== TASK ITEM ==
Please find all lines in the data that hold the string "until" and copy them.

== INPUT DATA ==
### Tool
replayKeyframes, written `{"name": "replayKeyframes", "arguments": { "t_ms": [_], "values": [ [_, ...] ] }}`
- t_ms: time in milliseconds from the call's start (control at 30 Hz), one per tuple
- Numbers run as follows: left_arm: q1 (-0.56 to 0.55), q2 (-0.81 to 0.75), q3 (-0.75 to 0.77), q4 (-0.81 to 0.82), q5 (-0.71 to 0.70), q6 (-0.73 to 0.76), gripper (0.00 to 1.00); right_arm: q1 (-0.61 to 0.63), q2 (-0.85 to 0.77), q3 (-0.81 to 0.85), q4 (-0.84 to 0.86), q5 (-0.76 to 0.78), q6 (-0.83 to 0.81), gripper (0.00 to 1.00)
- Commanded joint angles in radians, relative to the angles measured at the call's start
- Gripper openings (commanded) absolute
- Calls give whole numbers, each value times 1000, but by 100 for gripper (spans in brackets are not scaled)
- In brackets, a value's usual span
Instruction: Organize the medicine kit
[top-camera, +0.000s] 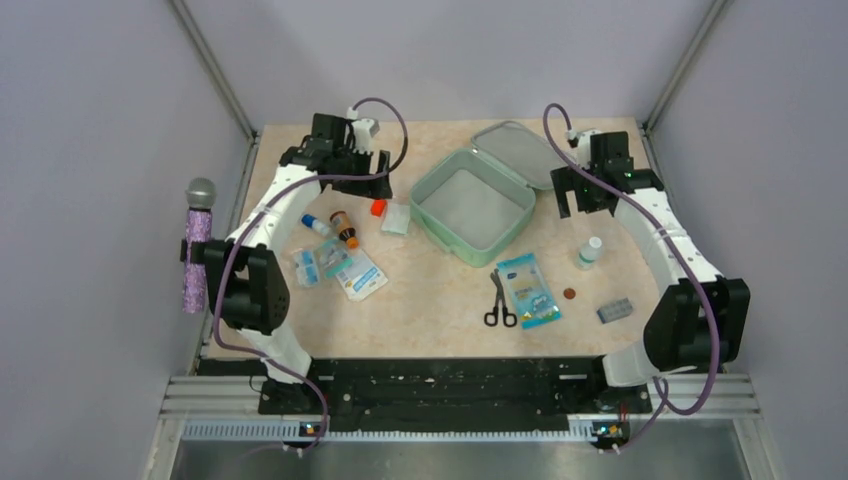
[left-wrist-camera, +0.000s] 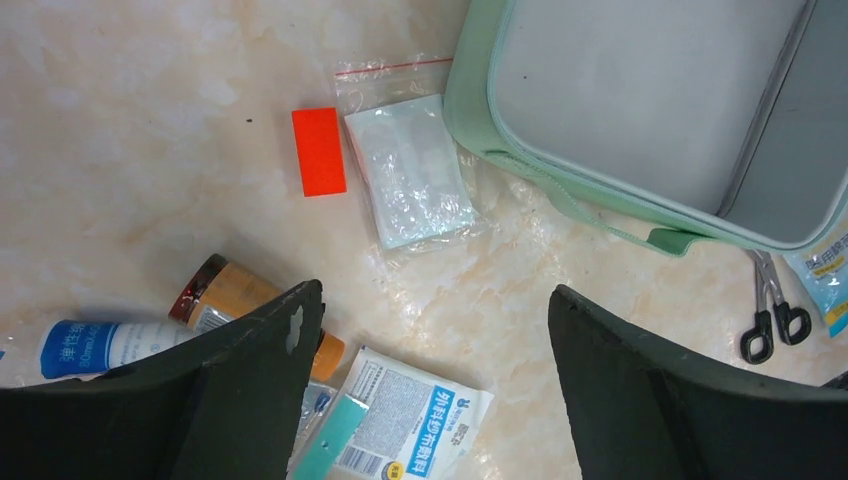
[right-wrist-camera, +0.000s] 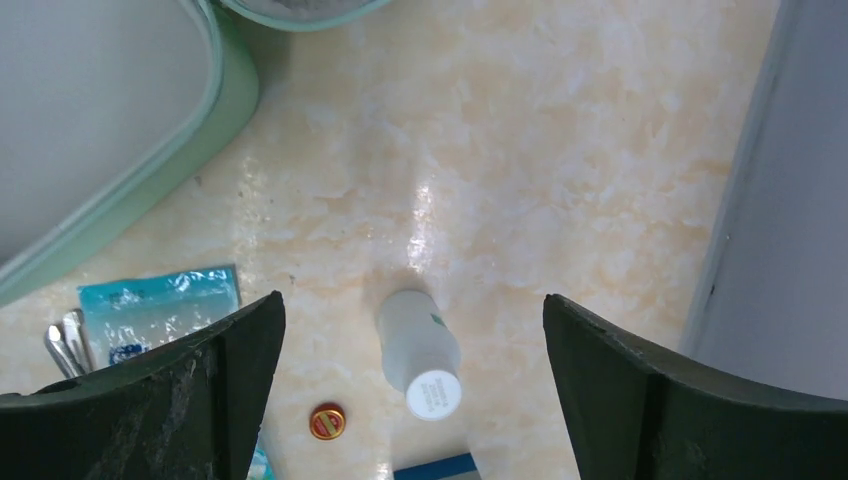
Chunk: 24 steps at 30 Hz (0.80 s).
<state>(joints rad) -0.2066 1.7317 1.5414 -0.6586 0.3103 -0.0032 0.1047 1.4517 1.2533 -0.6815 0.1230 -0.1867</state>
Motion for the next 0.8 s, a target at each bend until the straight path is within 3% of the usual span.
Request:
{"name": "replayKeyframes", "arguments": {
  "t_ms": [0, 200, 400, 500, 633, 767],
  "values": [
    [-2, -23, 21, -116, -6, 70, 87, 7, 11, 108, 35, -100, 55, 99],
    [-2, -192, -119, -165, 74, 341, 85, 9, 16, 128, -25, -381, -72, 92],
    [-4, -314, -370, -168, 75, 680, 69, 16, 36, 136, -17, -456, -34, 89],
    [-5, -304, -425, -152, 56, 686, 67, 26, 43, 149, -8, -468, -14, 88],
    [-16, -239, -453, -77, -64, 522, 67, 31, 40, 145, -8, -448, -11, 87],
    [-47, -209, -481, -72, -139, 469, 66, 31, 23, 124, -7, -432, -9, 87]
  ]
}}
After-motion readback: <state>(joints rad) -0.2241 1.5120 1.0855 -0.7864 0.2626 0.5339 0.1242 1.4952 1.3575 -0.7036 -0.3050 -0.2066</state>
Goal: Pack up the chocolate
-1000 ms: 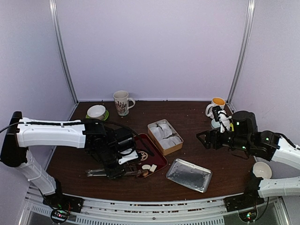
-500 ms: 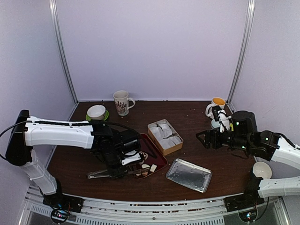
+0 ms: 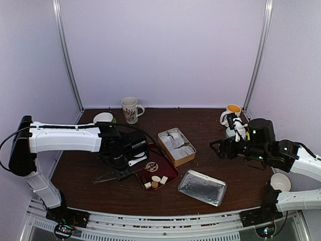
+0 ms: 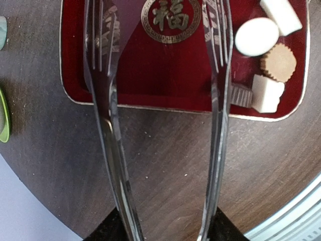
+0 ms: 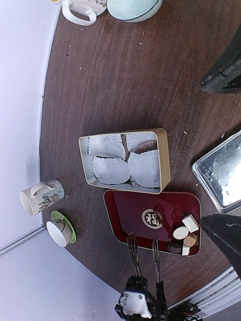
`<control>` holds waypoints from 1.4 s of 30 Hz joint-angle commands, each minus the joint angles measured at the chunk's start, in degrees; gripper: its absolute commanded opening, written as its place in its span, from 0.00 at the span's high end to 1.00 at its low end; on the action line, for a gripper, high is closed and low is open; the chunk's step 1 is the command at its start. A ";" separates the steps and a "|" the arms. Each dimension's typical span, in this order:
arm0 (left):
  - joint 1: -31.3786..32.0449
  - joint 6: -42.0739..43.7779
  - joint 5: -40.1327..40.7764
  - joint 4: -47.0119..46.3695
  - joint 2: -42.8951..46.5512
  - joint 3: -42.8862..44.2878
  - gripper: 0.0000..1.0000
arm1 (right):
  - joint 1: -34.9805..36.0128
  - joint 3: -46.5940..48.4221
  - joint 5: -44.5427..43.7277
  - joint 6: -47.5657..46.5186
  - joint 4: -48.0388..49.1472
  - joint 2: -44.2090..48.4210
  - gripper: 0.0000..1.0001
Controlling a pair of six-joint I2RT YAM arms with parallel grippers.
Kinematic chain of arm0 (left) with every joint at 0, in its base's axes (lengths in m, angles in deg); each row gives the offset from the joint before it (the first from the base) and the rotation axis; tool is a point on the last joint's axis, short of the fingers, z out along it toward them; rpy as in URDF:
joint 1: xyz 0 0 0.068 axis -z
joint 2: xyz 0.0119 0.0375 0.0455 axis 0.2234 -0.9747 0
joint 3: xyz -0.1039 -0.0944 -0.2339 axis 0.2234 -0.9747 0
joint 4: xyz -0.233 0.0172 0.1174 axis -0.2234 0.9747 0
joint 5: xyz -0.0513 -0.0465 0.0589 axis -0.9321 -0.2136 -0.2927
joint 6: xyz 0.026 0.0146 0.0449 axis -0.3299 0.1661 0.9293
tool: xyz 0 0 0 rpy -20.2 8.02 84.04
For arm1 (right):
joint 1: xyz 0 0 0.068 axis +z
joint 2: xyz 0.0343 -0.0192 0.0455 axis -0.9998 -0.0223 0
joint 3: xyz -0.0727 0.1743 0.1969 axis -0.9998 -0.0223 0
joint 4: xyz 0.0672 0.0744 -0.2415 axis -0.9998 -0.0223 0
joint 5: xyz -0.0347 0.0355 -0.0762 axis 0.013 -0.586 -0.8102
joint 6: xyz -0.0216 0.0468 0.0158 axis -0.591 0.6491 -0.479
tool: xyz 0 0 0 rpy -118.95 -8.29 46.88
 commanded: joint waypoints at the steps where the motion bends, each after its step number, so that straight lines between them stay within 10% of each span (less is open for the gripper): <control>1: 0.21 1.02 -5.35 -0.54 3.66 4.02 0.46 | -0.02 0.63 0.72 1.04 0.55 -0.05 0.17; 32: 4.60 4.94 -8.62 7.40 -6.10 7.00 0.46 | -0.03 -0.13 1.45 1.08 1.39 -0.36 0.17; 42: 4.60 4.56 -11.47 -2.77 2.13 4.45 0.46 | 1.24 -3.61 17.99 5.86 12.87 -5.77 0.18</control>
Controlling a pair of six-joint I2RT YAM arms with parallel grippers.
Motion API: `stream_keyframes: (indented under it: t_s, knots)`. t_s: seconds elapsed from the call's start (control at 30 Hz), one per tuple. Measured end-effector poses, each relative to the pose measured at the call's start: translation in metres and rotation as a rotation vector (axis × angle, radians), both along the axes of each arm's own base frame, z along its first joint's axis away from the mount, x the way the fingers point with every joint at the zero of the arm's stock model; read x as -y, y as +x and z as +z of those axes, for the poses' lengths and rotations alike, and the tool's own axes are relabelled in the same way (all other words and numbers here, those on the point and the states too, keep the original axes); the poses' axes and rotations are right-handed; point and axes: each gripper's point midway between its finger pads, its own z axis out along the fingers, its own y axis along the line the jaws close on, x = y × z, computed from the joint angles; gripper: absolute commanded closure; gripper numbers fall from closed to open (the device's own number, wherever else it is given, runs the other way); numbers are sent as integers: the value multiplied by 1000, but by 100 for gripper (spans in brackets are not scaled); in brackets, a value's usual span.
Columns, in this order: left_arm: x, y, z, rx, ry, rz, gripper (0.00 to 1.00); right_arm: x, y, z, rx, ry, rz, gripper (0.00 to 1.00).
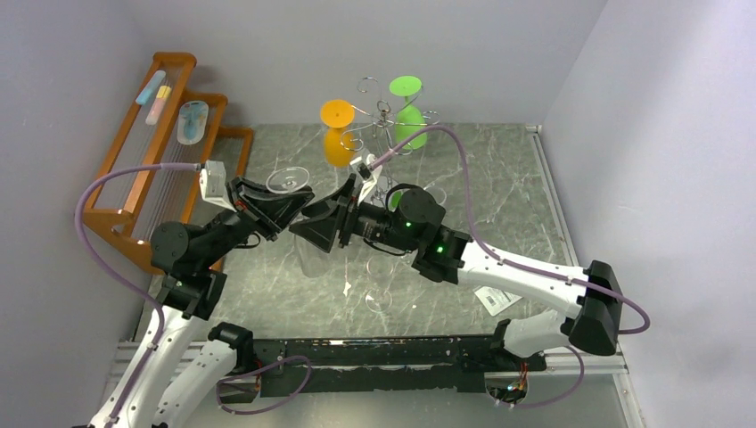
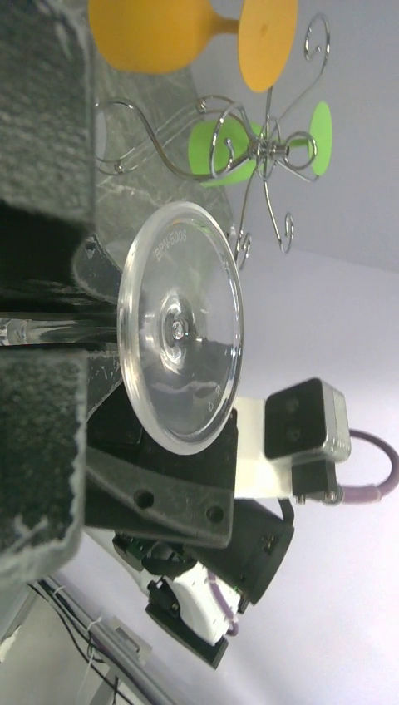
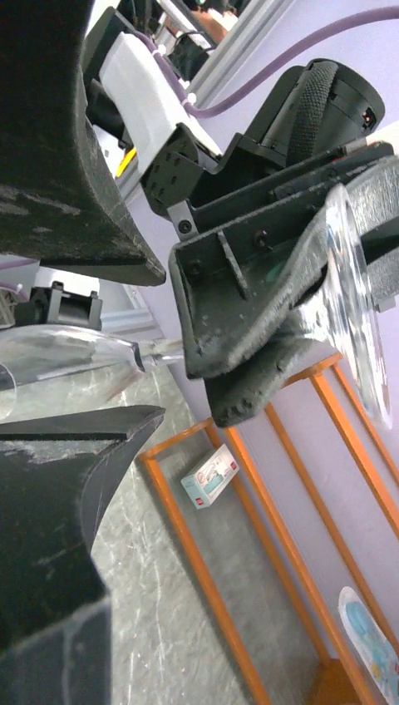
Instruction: Place the wine glass upside down on the wine glass rack
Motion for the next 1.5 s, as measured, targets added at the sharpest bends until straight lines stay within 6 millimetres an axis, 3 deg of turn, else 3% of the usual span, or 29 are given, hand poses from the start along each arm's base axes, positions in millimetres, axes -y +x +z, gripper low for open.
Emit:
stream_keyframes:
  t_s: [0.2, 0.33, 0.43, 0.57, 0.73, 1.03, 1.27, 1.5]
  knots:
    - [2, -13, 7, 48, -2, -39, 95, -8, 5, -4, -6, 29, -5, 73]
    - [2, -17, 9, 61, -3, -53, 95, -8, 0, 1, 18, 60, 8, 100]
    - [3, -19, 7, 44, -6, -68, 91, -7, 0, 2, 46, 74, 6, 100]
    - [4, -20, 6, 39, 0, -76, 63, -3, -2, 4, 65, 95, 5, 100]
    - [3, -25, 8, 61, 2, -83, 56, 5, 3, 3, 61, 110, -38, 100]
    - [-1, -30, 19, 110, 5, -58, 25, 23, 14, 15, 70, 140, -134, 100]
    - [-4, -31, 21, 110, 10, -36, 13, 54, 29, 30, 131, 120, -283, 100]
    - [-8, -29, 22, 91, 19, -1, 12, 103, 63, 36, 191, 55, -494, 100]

== ANSWER BOX ==
Motion for the next 0.8 s, a target at each bend until the straight path is within 3% of the usual span.
Motion for the next 1.5 s, as measured, targets added at the sharpest bends until straight lines stay within 6 millimetres an axis, 3 deg of turn, else 3% of the usual span, or 29 are given, hand poses from the start along each arm's base axes, positions in millimetres, axes -y +x +z, gripper low for open.

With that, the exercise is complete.